- Try it -
Only lines that contain the word "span" are to be returned from the data below.
=== Available data ===
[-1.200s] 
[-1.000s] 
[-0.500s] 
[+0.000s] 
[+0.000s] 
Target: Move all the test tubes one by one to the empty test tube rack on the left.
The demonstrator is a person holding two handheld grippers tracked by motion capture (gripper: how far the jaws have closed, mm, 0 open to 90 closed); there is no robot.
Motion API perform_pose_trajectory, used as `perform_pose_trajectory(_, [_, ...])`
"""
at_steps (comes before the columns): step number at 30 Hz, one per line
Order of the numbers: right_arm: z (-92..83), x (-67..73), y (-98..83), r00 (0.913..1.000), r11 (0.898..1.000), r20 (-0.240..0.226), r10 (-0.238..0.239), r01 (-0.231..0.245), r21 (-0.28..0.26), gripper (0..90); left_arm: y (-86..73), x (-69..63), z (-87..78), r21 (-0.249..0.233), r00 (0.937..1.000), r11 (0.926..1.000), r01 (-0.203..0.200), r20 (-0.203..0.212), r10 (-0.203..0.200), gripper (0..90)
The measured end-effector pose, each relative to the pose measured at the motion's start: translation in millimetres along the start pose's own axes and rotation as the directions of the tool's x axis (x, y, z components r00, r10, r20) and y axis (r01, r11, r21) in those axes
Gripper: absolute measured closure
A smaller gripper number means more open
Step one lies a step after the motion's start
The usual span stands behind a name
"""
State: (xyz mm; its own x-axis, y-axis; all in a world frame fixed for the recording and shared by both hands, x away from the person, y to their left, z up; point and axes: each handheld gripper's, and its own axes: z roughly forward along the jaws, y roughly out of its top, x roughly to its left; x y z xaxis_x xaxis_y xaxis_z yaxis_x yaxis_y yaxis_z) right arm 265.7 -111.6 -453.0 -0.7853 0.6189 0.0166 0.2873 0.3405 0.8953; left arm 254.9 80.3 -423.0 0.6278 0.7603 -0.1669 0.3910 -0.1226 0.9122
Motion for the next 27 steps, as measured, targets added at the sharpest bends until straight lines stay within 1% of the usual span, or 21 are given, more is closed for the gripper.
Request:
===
- Your response -
The usual span stands behind a name
Motion for the next 27 steps, as measured, targets added at the sharpest bends until straight lines stay within 1% of the usual span, or 21 are given, more is closed for the gripper.

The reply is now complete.